What is required >> In the listing below, a line holding "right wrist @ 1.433" and a line holding "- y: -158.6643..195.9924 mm" mark the range. Retype both exactly, with all lines between them.

======== Extracted data

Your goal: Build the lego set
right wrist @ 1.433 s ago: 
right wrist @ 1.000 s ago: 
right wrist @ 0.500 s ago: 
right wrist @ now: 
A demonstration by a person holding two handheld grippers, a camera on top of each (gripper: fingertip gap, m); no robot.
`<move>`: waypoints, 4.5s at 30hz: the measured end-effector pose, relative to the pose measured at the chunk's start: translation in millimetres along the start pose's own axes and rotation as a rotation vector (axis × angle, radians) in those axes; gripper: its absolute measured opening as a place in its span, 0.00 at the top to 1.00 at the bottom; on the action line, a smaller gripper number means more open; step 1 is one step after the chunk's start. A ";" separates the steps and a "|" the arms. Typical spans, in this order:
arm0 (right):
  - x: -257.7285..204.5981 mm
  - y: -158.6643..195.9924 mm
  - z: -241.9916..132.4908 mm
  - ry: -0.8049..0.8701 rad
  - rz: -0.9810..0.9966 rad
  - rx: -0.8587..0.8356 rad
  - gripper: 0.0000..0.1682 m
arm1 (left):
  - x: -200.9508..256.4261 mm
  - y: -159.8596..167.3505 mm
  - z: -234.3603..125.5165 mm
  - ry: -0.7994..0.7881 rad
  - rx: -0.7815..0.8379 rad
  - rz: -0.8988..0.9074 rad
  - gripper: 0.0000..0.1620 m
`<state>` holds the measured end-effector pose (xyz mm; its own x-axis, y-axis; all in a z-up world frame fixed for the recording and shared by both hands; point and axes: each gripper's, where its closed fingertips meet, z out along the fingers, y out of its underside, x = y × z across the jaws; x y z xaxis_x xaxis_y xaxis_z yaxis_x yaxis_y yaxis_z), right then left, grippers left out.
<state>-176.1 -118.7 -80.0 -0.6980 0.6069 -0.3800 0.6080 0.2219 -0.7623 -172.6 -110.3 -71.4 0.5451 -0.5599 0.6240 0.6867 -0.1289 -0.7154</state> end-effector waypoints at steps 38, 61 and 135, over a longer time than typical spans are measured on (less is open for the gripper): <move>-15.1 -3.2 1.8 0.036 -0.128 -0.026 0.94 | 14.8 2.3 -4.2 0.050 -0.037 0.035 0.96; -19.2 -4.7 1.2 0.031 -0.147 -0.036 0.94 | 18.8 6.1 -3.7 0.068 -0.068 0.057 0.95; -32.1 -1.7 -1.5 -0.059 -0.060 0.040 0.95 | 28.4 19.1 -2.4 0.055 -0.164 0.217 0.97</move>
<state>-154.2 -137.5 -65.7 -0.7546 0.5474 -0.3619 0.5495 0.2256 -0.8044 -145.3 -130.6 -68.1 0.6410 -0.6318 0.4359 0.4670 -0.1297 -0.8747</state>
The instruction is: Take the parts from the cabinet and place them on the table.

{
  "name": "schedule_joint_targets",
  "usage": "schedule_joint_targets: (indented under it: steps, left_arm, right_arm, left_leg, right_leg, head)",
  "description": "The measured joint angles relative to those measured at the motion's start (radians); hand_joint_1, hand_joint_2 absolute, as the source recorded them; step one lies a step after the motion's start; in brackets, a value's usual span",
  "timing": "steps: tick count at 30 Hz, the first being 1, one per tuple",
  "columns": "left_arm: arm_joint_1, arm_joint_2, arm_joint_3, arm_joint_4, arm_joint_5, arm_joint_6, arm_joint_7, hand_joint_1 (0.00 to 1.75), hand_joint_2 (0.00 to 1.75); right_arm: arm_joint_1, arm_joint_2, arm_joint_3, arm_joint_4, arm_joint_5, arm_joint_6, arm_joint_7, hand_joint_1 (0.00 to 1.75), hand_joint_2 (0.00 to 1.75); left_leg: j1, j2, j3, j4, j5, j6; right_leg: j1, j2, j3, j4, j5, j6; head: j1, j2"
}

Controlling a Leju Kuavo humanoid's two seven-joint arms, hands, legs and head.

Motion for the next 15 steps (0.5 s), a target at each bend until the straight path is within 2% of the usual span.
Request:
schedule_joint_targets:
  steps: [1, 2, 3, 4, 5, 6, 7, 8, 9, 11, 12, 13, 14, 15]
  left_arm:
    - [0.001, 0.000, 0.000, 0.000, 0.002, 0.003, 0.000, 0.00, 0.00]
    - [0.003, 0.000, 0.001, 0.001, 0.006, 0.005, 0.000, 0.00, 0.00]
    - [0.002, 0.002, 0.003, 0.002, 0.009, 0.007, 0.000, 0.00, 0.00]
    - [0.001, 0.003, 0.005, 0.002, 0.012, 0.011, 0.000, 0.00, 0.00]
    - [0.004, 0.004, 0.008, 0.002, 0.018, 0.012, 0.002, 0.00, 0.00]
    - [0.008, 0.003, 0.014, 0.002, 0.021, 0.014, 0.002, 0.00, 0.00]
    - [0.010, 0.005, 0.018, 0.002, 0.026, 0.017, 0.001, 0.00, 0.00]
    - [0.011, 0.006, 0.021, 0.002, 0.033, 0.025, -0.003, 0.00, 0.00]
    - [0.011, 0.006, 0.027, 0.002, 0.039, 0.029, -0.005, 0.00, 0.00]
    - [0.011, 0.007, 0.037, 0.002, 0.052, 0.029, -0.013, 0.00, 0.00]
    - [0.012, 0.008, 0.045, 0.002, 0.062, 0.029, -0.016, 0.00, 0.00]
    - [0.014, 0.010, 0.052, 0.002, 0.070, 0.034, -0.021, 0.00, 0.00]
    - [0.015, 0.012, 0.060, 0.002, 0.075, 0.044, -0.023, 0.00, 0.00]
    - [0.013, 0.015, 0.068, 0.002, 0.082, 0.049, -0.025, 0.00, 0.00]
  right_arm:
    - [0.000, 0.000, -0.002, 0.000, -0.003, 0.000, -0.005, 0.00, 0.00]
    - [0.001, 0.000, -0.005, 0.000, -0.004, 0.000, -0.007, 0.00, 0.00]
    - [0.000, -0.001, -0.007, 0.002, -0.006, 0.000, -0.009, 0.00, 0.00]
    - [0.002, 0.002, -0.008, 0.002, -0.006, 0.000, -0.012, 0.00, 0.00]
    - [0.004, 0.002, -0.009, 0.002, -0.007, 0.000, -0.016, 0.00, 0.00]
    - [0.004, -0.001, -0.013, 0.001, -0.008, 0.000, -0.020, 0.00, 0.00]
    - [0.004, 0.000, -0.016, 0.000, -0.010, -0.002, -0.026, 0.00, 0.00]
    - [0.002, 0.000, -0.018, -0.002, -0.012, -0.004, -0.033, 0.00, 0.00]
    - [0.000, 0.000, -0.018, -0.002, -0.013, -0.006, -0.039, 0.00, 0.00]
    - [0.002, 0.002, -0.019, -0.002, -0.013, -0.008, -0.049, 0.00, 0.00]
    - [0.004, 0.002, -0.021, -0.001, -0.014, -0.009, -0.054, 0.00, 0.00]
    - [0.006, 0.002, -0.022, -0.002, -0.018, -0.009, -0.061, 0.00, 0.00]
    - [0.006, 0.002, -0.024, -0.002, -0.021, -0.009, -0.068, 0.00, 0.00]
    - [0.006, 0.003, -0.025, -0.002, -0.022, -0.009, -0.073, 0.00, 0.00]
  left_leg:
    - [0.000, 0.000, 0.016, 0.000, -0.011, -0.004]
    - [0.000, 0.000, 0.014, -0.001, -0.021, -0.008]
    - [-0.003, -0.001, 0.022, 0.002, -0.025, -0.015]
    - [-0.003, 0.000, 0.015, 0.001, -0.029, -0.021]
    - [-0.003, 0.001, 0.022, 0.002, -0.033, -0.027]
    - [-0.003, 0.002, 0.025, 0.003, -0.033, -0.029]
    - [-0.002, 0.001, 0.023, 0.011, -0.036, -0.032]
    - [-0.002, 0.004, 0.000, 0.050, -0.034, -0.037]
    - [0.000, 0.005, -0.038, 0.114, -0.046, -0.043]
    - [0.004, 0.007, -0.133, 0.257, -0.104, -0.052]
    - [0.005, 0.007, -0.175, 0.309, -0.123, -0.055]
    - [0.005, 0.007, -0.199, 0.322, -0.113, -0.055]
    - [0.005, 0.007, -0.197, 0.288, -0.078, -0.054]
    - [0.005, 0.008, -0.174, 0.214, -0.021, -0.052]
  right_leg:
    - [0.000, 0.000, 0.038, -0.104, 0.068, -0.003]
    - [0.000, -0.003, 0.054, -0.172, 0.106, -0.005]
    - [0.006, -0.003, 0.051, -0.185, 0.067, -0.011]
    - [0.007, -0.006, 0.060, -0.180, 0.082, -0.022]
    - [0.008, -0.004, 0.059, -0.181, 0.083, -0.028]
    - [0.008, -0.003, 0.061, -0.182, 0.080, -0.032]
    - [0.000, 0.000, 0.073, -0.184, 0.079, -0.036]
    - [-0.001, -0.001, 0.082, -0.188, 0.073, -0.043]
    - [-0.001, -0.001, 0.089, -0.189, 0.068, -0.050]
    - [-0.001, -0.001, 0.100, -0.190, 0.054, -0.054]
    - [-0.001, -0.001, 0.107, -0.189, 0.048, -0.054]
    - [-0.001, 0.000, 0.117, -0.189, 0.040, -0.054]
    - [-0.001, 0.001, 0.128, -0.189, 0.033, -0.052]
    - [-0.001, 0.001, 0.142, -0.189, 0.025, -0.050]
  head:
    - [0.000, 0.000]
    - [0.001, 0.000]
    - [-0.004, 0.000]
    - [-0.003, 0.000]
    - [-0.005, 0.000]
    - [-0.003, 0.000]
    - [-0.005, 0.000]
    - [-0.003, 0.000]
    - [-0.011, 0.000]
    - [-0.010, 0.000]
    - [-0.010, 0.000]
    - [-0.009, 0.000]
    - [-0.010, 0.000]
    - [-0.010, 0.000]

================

Result >>
right wrist @ 1.433 s ago: 
right wrist @ 1.000 s ago: 
right wrist @ 0.500 s ago: 
right wrist @ now: 
A demonstration by a person holding two handheld grippers, a camera on top of each (gripper: fingertip gap, m); no robot.
`<move>`: waypoints, 4.5s at 30hz: the measured end-effector pose, relative to the pose measured at the chunk's start: translation in millimetres along the start pose's own axes and rotation as a rotation vector (axis × angle, radians) in those axes; gripper: its absolute measured opening as a place in its span, 0.00 at the top to 1.00 at the bottom; on the action line, a smaller gripper number means more open; step 1 is one step after the chunk's start. A ";" separates the steps and a "|" the arms. Typical spans, in this order:
arm0 (right):
  - x: -257.7285..204.5981 mm
  - y: -158.6643..195.9924 mm

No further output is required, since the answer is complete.